Gli assicurativi si rivolgono agli alternativi per colmare il vuoto creato dagli scarsi ritorni obbligazionari dell’ultimo decennio a causa dei tassi di interesse bassi. L’ultima indagine globale pubblicata da Natixis mostra come a dieci anni dalla crisi finanziaria, gli investitori devono ancora affrontare notevoli difficoltà dovute al contesto di bassi rendimenti, con il conseguente aumento delle passività e l’ampliamento del disallineamento sulla duration. Di conseguenza, sottolinea la ricerca, gli assicuratori sono disposti ad assumersi maggiori rischi di liquidità alla ricerca di rendimenti più elevati. Tre quarti (75%) di loro affermano che l’allocazione verso asset alternativi sia essenziale, e il 53% di utilizzare sempre più spesso gli strumenti alternativi al posto di quelli a reddito fisso.
“Nell’ultimo decennio, gli operatori assicurativi sono stati condizionati dal contesto di bassi tassi di rendimento.

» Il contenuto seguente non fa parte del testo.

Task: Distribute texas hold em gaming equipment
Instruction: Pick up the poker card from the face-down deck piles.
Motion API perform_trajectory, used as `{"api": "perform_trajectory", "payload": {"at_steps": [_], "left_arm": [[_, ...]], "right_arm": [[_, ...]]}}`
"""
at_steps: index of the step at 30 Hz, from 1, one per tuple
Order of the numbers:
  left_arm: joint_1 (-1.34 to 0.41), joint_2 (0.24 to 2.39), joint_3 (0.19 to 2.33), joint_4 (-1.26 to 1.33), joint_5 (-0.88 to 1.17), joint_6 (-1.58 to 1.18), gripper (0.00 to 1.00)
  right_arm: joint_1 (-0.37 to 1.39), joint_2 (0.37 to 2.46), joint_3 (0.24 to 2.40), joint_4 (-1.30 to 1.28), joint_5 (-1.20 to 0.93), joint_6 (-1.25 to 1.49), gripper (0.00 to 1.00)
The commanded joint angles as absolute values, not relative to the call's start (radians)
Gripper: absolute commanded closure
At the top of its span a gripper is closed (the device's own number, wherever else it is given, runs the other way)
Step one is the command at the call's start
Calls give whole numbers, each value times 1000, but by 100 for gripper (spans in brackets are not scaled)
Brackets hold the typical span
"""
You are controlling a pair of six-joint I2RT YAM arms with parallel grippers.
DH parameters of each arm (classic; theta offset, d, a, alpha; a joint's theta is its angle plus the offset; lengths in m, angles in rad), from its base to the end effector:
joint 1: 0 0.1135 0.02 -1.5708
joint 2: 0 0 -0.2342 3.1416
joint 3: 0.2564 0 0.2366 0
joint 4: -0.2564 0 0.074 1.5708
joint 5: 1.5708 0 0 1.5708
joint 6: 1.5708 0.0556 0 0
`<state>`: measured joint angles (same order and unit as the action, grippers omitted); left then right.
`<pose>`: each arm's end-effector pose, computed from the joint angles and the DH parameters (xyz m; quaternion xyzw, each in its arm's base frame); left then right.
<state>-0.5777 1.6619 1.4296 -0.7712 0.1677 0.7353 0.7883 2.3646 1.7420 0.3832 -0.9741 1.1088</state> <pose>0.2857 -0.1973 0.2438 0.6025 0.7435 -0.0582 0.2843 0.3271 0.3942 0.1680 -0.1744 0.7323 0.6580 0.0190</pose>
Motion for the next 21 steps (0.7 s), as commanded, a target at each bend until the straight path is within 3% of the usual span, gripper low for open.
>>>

Investimenti come il private debt, il private equity e altri investimenti alternativi forniscono una soluzione potenziale alla riduzione dei ritorni sul mercato obbligazionario, dove gli assicuratori si sono tradizionalmente posizionati nella speranza di dare stabilità ai rendimenti per far fronte ai loro impegni”, ha dichiarato Antonio Bottillo, Country head e executive managing director di Natixis investment managers per l’Italia, “L’industria assicurativa è sempre più disposta ad assumersi il rischio di liquidità per andare alla ricerca di rendimenti più elevati al fine di trovare un equilibrio tra generazione di alfa e costo del capitale, proteggendo al contempo gli asset dai ribassi”.
L’indagine ha però rilevato come, nonostante sia aumento l’interesse nei confronti delle strategie alternative tra gli operatori assicurativi, quasi tutti (89%) i team di investimento affermano che è l’aspetto normativo a tenerli lontani dall’investimento in queste asset class, in quanto i requisiti patrimoniali regolamentari, ad esempio, portano a orientare il portafoglio verso un’esposizione al reddito fisso a basso rendimento.
Si tratta di un aumento significativo rispetto alla stessa indagine del 2015, quando non era ancora entrato in vigore Solvency II. Nell’indagine passata solo la metà degli operatori di settore aveva affermato che la regolamentazione e i requisiti patrimoniali avevano limitato gli investimenti in nuove e alternative asset class.
Nonostante ciò, quasi tutti gli operatori assicurativi (93%) si ritengono ben preparati all’evoluzione del contesto normativo, un importante miglioramento rispetto all’indagine del 2015, quando due terzi degli intervistati europei e statunitensi avevano ammesso di non essere pronti a modifiche sul fronte normativo.
Tra le principali ragioni indicate come motivo che spinge a non incrementare il ricorso alle strategie alternative in portafoglio vi sono:
– complessità (51%)
– le restrizioni agli investimenti nell’ambito della loro organizzazione (42%)
– costi (42%).
– vincoli normativi (41%)
– problemi di liquidità (37%)
Mentre gli operatori assicurativi si confrontano con la complessità normativa ed esecutiva che deriva dalla ricerca di rendimenti più elevati e dal passaggio ad asset class alternative, i team di investimento si avvalgono sempre più spesso di competenze esterne per accedere a capacità innovative e specializzate. Sette su dieci (72%) dei partecipanti all’indagine esternalizzano alcuni dei propri portafogli, con il 10% degli operatori assicurativi che delega l’intero portafoglio a una società esterna. In media, gli investitori di settore esternalizzano quasi la metà (48%) del proprio portafoglio.
“Gli investitori stanno affrontando nuove sfide, mentre il contesto normative si radica sempre più nel settore, e non sorprende che la maggior parte di loro si rivolga a specialisti esterni per aiutarli ad affrontare le molteplici complessità del mercato odierno”, conclude Bottillo.